----- RECORDS SHOWN -----
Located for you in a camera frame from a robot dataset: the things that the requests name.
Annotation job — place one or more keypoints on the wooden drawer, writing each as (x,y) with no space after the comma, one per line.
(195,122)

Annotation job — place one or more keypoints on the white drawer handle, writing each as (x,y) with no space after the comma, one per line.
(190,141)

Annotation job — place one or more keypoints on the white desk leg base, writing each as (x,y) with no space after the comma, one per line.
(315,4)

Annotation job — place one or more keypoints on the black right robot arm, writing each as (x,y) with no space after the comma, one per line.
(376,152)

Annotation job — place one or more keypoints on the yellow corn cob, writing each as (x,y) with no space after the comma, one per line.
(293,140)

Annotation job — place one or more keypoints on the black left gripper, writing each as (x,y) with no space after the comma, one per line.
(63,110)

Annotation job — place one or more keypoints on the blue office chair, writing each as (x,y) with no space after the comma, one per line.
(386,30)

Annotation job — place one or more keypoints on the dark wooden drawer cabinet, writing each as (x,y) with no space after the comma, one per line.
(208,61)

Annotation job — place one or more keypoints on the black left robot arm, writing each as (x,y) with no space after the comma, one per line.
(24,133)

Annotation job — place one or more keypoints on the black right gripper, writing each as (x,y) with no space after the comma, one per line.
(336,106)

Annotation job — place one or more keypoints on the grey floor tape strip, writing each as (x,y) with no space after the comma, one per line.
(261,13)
-----
[DIRECTIONS]: Transcribe exactly, and only, the lines from the one with "Annotation job — place one or more keypoints on the grey" through the last line of the data.

[WRITTEN SOLUTION]:
Annotation job — place one or more keypoints on the grey floor tape strip, writing each as (x,y) with no space after the comma, one per line.
(261,13)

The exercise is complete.